### What you need to do
The full listing should be written out verbatim, and its images should be dropped.
————————
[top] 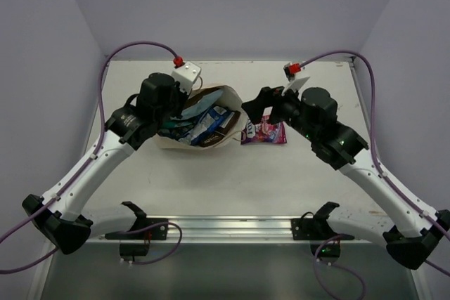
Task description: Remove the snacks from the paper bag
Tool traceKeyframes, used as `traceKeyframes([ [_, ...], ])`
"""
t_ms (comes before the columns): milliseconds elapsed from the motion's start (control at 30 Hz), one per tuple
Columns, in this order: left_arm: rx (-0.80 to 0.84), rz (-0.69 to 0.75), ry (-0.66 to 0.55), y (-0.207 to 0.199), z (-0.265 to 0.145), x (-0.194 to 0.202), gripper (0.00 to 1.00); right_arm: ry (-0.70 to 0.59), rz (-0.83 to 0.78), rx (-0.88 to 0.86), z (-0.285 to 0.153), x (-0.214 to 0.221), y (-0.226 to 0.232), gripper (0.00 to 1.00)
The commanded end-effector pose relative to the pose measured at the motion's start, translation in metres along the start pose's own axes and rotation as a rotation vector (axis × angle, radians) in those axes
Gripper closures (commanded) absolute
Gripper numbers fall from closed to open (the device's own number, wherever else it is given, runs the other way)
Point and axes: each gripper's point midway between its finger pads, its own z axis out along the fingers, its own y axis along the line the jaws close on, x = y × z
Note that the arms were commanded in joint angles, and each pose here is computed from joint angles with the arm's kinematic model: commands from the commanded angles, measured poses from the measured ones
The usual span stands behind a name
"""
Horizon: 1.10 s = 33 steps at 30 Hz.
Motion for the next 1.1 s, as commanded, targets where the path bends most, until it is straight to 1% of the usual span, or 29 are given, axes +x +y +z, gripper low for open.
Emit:
traceKeyframes([
  [0,-0.062,-0.019,-0.004,0.011,-0.009,-0.007,1.00,-0.012,0.033,-0.010,0.006,-0.003,0.032,0.13],
  [67,-0.071,-0.031,-0.007,0.012,-0.010,-0.009,1.00,0.031,0.098,-0.038,0.018,0.011,0.057,0.13],
  [100,-0.081,-0.044,-0.010,0.013,-0.010,-0.010,1.00,0.019,0.161,-0.030,0.021,0.005,0.065,0.12],
  [167,-0.096,-0.063,-0.030,0.016,-0.015,-0.015,1.00,0.056,0.203,-0.047,0.033,0.018,0.083,0.12],
  [200,-0.108,-0.070,-0.036,0.018,-0.016,-0.017,1.00,0.049,0.269,-0.042,0.038,0.017,0.089,0.12],
  [267,-0.115,-0.080,-0.067,0.020,-0.020,-0.022,1.00,0.080,0.315,-0.034,0.052,0.030,0.096,0.12],
  [300,-0.112,-0.078,-0.074,0.020,-0.021,-0.024,1.00,0.083,0.373,-0.032,0.056,0.029,0.102,0.12],
  [367,-0.108,-0.081,-0.085,0.020,-0.023,-0.027,1.00,0.113,0.404,-0.022,0.069,0.040,0.110,0.12],
  [400,-0.104,-0.082,-0.090,0.020,-0.024,-0.029,1.00,0.105,0.423,-0.027,0.072,0.036,0.116,0.12],
  [433,-0.100,-0.080,-0.092,0.019,-0.024,-0.029,1.00,0.093,0.457,-0.006,0.077,0.035,0.116,0.12],
  [467,-0.100,-0.083,-0.101,0.020,-0.026,-0.031,1.00,0.091,0.478,0.010,0.081,0.036,0.116,0.05],
  [500,-0.099,-0.080,-0.105,0.020,-0.026,-0.032,1.00,0.100,0.525,0.047,0.088,0.039,0.115,0.01],
  [667,-0.072,-0.087,-0.124,0.015,-0.024,-0.038,1.00,0.066,0.581,0.141,0.116,0.045,0.108,0.01],
  [800,-0.065,-0.089,-0.113,0.012,-0.020,-0.034,1.00,0.085,0.579,0.163,0.134,0.051,0.112,0.01],
  [833,-0.063,-0.089,-0.111,0.011,-0.019,-0.033,1.00,0.102,0.576,0.178,0.140,0.059,0.111,0.01],
  [900,-0.060,-0.101,-0.112,0.010,-0.019,-0.033,1.00,0.119,0.591,0.186,0.144,0.068,0.111,0.04],
  [933,-0.058,-0.103,-0.111,0.009,-0.019,-0.032,1.00,0.123,0.594,0.184,0.146,0.072,0.111,0.09],
  [1067,-0.043,-0.122,-0.123,0.006,-0.020,-0.032,1.00,0.130,0.593,0.191,0.156,0.084,0.108,0.12],
])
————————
### Task response
[top] 
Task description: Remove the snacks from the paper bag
Tool traceKeyframes, used as `traceKeyframes([ [_, ...], ])`
"""
t_ms (comes before the columns): milliseconds elapsed from the motion's start (control at 30 Hz), one per tuple
Columns, in this order: left_arm: rx (-0.80 to 0.84), rz (-0.69 to 0.75), ry (-0.66 to 0.55), y (-0.207 to 0.199), z (-0.265 to 0.145), x (-0.194 to 0.202), gripper (0.00 to 1.00); right_arm: ry (-0.70 to 0.59), rz (-0.83 to 0.78), rx (-0.88 to 0.86), z (-0.285 to 0.153), x (-0.214 to 0.221), y (-0.226 to 0.232), gripper (0.00 to 1.00)
The commanded end-effector pose relative to the pose measured at the motion's start, translation in metres along the start pose's own axes and rotation as a rotation vector (axis × angle, radians) in those axes
Gripper closures (commanded) absolute
Gripper numbers fall from closed to open (the device's own number, wherever else it is given, runs the other way)
Point and axes: each gripper's point midway between its finger pads, its own z axis out along the fingers, its own y axis along the line the jaws close on, x = y × z
Note that the arms were commanded in joint angles, and each pose here is computed from joint angles with the arm's kinematic model: commands from the commanded angles, measured poses from the measured ones
The usual span stands behind a name
"""
Horizon: 1.10 s = 33 steps at 30 Hz.
Motion for the next 1.1 s, as commanded, targets where the path bends most, until it is straight to 1% of the usual span, or 29 are given, axes +x +y +z, gripper low for open.
Emit:
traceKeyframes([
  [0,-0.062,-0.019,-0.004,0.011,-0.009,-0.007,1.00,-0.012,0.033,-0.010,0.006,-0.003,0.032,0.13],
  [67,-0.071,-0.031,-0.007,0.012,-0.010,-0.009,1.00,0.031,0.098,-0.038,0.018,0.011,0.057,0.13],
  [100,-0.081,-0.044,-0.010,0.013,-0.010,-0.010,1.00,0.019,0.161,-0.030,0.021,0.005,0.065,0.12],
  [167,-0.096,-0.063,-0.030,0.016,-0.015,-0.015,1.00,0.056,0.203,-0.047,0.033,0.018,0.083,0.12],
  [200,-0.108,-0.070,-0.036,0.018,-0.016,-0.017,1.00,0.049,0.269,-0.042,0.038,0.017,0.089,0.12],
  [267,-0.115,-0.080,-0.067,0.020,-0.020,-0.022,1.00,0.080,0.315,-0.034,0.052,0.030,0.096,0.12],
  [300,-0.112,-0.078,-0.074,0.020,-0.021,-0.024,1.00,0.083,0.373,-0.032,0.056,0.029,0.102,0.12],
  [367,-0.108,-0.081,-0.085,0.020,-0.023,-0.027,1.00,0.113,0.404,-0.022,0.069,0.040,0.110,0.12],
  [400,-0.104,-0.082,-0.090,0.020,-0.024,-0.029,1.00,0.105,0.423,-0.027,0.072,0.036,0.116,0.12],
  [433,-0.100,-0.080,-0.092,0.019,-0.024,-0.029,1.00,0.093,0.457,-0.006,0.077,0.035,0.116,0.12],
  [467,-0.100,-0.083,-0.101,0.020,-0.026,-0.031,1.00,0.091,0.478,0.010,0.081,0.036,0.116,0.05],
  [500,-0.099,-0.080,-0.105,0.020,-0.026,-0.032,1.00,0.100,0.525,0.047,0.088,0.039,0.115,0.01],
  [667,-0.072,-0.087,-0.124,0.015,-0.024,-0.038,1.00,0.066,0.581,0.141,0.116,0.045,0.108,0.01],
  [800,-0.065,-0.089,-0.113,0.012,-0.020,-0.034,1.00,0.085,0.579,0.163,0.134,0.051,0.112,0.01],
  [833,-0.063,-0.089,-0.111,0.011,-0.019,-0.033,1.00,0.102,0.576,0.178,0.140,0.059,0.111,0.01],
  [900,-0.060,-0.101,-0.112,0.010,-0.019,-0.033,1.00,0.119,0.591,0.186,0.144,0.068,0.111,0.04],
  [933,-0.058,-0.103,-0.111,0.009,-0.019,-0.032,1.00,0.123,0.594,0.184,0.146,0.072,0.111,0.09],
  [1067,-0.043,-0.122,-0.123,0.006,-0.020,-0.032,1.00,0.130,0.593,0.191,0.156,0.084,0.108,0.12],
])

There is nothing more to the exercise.